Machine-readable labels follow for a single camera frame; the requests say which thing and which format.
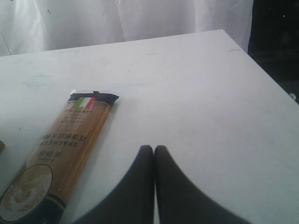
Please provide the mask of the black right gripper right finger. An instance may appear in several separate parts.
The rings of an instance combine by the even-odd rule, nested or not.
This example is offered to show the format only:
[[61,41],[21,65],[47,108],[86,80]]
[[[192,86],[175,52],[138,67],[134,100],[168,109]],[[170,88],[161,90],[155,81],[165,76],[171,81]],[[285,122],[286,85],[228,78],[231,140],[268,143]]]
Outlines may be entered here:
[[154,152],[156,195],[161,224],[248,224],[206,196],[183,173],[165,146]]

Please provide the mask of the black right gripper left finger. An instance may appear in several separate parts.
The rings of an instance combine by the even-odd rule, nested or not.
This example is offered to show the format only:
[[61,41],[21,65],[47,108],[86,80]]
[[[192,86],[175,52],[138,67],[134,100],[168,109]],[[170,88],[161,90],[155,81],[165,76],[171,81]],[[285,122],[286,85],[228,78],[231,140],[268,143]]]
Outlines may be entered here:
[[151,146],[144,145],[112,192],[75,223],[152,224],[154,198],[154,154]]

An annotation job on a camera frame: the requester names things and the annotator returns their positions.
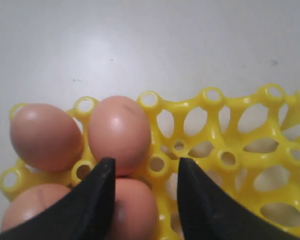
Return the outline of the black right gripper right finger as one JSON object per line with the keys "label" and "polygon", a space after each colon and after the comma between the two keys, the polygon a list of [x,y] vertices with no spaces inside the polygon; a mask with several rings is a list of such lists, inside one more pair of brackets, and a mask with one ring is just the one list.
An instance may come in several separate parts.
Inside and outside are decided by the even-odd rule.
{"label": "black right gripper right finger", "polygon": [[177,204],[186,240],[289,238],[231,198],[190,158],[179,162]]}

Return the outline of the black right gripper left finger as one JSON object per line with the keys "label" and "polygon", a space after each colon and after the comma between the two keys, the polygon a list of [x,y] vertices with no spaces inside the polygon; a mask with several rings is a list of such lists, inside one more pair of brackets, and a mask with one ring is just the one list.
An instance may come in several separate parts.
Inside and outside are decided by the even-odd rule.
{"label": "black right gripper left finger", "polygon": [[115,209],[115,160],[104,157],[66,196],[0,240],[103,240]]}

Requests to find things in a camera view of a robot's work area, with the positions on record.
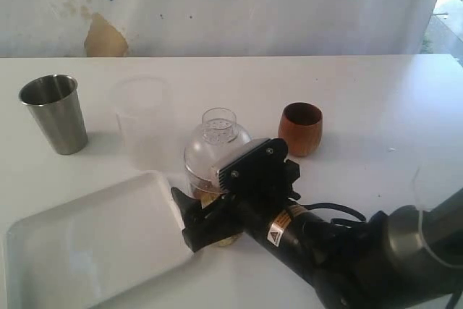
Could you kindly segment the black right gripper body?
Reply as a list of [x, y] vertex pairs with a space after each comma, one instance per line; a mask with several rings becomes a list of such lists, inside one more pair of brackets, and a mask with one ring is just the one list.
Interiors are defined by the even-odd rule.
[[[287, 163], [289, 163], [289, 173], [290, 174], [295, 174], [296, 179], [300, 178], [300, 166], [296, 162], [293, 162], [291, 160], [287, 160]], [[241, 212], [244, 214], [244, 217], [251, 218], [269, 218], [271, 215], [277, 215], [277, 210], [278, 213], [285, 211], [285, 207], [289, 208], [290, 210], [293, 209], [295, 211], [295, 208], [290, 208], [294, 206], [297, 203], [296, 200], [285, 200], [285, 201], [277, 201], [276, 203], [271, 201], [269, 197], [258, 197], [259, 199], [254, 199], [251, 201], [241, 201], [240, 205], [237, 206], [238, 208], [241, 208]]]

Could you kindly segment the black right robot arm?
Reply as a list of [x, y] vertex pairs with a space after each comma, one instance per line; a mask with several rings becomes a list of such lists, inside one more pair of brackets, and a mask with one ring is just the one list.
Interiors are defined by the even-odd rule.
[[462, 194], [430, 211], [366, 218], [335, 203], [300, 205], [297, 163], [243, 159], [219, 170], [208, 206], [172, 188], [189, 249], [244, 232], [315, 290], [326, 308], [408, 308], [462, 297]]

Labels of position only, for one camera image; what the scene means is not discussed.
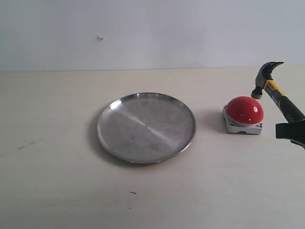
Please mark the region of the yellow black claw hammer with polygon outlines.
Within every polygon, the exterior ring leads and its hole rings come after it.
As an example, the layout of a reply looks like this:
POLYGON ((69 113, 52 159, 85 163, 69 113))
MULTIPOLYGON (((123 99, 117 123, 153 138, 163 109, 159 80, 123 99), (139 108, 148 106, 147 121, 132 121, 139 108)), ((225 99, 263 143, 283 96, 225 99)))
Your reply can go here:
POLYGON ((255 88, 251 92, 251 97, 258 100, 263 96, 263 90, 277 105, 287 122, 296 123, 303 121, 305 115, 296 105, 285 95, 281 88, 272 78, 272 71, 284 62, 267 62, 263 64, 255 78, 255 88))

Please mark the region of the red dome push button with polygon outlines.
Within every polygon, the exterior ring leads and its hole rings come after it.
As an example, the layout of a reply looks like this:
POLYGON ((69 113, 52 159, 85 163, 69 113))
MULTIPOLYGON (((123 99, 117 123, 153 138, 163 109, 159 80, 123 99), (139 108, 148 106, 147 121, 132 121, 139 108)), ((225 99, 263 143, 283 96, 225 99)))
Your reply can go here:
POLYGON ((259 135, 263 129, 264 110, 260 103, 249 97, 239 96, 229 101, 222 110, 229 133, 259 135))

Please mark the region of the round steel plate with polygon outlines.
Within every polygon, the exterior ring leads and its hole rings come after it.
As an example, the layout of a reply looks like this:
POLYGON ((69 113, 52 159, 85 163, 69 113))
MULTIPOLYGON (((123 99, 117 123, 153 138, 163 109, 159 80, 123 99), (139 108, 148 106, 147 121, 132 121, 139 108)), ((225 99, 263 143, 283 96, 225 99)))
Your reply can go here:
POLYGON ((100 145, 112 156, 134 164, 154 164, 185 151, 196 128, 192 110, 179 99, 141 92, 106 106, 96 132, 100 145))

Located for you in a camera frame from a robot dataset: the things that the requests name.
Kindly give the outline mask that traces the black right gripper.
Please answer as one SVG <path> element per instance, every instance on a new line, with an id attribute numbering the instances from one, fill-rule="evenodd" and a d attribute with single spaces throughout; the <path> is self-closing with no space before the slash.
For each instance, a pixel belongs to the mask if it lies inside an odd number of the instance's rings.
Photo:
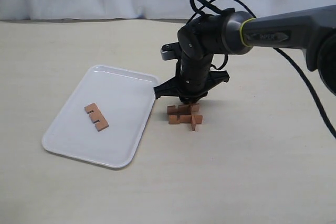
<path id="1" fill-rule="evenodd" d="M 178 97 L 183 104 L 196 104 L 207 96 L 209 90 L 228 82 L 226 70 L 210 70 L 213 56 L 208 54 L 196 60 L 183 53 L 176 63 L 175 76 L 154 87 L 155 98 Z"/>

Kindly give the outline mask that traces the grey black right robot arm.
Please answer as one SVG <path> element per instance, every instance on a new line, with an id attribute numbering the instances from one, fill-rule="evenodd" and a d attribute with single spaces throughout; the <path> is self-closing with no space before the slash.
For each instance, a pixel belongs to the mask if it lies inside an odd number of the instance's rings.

**Your objective:** All of the listing above has to be reproduced exactly, though without its images.

**Answer below:**
Machine-readable labels follow for a single camera frame; the requests say which thing and which format.
Please provide the mask of the black right gripper right finger. An instance may appear in several separate parts.
The rings of an instance combine by the even-odd rule, nested or not.
This example is offered to show the format only:
[[61,41],[21,65],[47,108],[86,80]]
[[[192,86],[175,52],[138,67],[134,100],[168,109]],[[170,88],[161,90],[155,81],[165,76],[171,81]],[[285,122],[286,85],[228,78],[231,140],[268,143]]]
Outlines may be entered here:
[[154,152],[156,195],[161,224],[248,224],[206,196],[183,173],[165,146]]

Please provide the mask of the black right gripper left finger. An instance may appear in several separate parts.
The rings of an instance combine by the even-odd rule, nested or not.
This example is offered to show the format only:
[[61,41],[21,65],[47,108],[86,80]]
[[[192,86],[175,52],[138,67],[134,100],[168,109]],[[170,88],[161,90],[155,81],[165,76],[171,81]],[[285,122],[286,85],[228,78],[231,140],[268,143]]]
Outlines may be entered here:
[[151,146],[144,145],[112,192],[75,223],[152,224],[154,198],[154,154]]

An annotation job on a camera frame: the requester names things and the annotator returns their positions.
Return the outline of the black right gripper right finger as one JSON object per line with the keys "label" and "polygon", a space after each colon and after the comma between the two keys, the polygon a list of [x,y] vertices with no spaces inside the polygon; a mask with several rings is a list of such lists, inside one more pair of brackets, and a mask with one ring is just the one list.
An instance may come in several separate parts.
Inside and outside are decided by the even-odd rule.
{"label": "black right gripper right finger", "polygon": [[177,204],[186,240],[289,238],[231,198],[190,158],[179,162]]}

Return the outline of the black right gripper left finger as one JSON object per line with the keys "label" and "polygon", a space after each colon and after the comma between the two keys, the polygon a list of [x,y] vertices with no spaces inside the polygon; a mask with several rings is a list of such lists, inside one more pair of brackets, and a mask with one ring is just the one list.
An instance may come in several separate parts.
Inside and outside are decided by the even-odd rule.
{"label": "black right gripper left finger", "polygon": [[115,209],[115,160],[104,157],[66,196],[0,240],[103,240]]}

Requests to find things in a camera view of a robot's work area, with the positions on record.
Could you kindly segment the black right gripper body?
Reply as a list of [x, y] vertex pairs with a space after each comma, one instance per line; a mask with several rings becomes a list of such lists, inside one more pair of brackets, and a mask with one ring is just the one list.
Interiors are defined by the even-odd rule.
[[[287, 163], [289, 163], [289, 173], [290, 174], [295, 174], [296, 179], [300, 178], [300, 166], [296, 162], [293, 162], [291, 160], [287, 160]], [[241, 212], [244, 214], [244, 217], [251, 218], [269, 218], [271, 215], [277, 215], [277, 210], [278, 213], [285, 211], [285, 207], [289, 208], [290, 210], [293, 209], [295, 211], [295, 208], [290, 208], [294, 206], [297, 203], [296, 200], [285, 200], [285, 201], [277, 201], [276, 203], [271, 201], [269, 197], [258, 197], [259, 199], [254, 199], [251, 201], [241, 201], [240, 205], [237, 206], [238, 208], [241, 208]]]

Could you kindly segment the black right robot arm?
Reply as a list of [x, y] vertex pairs with a space after each comma, one instance per line; a mask with several rings becomes a list of such lists, inside one more pair of brackets, and a mask with one ring is just the one list.
Interiors are defined by the even-odd rule.
[[462, 194], [430, 211], [366, 218], [335, 203], [300, 205], [297, 163], [243, 159], [219, 170], [208, 206], [172, 188], [189, 249], [244, 232], [315, 290], [326, 308], [408, 308], [462, 297]]

Labels of position only, for one camera image; what the scene means is not discussed.
Please mark the region of the yellow black claw hammer with polygon outlines.
Within every polygon, the exterior ring leads and its hole rings come after it.
As an example, the layout of a reply looks like this:
POLYGON ((69 113, 52 159, 85 163, 69 113))
MULTIPOLYGON (((123 99, 117 123, 153 138, 163 109, 159 80, 123 99), (139 108, 148 106, 147 121, 132 121, 139 108)), ((225 99, 263 143, 283 96, 225 99)))
Your reply can go here:
POLYGON ((255 88, 251 92, 251 97, 258 100, 263 96, 263 90, 277 105, 287 122, 296 123, 303 121, 305 115, 296 105, 285 95, 281 88, 272 78, 272 71, 284 62, 267 62, 263 64, 255 78, 255 88))

Please mark the region of the red dome push button with polygon outlines.
Within every polygon, the exterior ring leads and its hole rings come after it.
As an example, the layout of a reply looks like this:
POLYGON ((69 113, 52 159, 85 163, 69 113))
MULTIPOLYGON (((123 99, 117 123, 153 138, 163 109, 159 80, 123 99), (139 108, 148 106, 147 121, 132 121, 139 108)), ((225 99, 263 143, 283 96, 225 99)))
Your reply can go here:
POLYGON ((259 135, 263 129, 264 110, 260 103, 249 97, 239 96, 229 101, 222 110, 229 133, 259 135))

Please mark the region of the round steel plate with polygon outlines.
Within every polygon, the exterior ring leads and its hole rings come after it.
As an example, the layout of a reply looks like this:
POLYGON ((69 113, 52 159, 85 163, 69 113))
MULTIPOLYGON (((123 99, 117 123, 153 138, 163 109, 159 80, 123 99), (139 108, 148 106, 147 121, 132 121, 139 108)), ((225 99, 263 143, 283 96, 225 99)))
Your reply can go here:
POLYGON ((100 145, 112 156, 134 164, 154 164, 185 151, 196 128, 192 110, 179 99, 141 92, 106 106, 96 132, 100 145))

Located for you in a camera frame from a robot dataset: the things that the requests name.
Kindly give the outline mask that traces the black right gripper.
Please answer as one SVG <path> element per instance, every instance on a new line, with an id attribute numbering the instances from one, fill-rule="evenodd" and a d attribute with single spaces throughout; the <path> is self-closing with no space before the slash.
For each instance, a pixel belongs to the mask if it lies inside an odd number of the instance's rings.
Photo:
<path id="1" fill-rule="evenodd" d="M 178 97 L 183 104 L 196 104 L 207 96 L 209 90 L 228 82 L 226 70 L 210 70 L 213 56 L 208 54 L 196 60 L 183 53 L 176 63 L 175 76 L 154 87 L 155 98 Z"/>

Kindly give the outline mask that traces the grey black right robot arm.
Please answer as one SVG <path> element per instance, every instance on a new line, with an id attribute numbering the instances from one, fill-rule="evenodd" and a d attribute with single spaces throughout; the <path> is self-closing with no space before the slash.
For each instance, a pixel belongs to the mask if it lies inside an odd number of the instance's rings.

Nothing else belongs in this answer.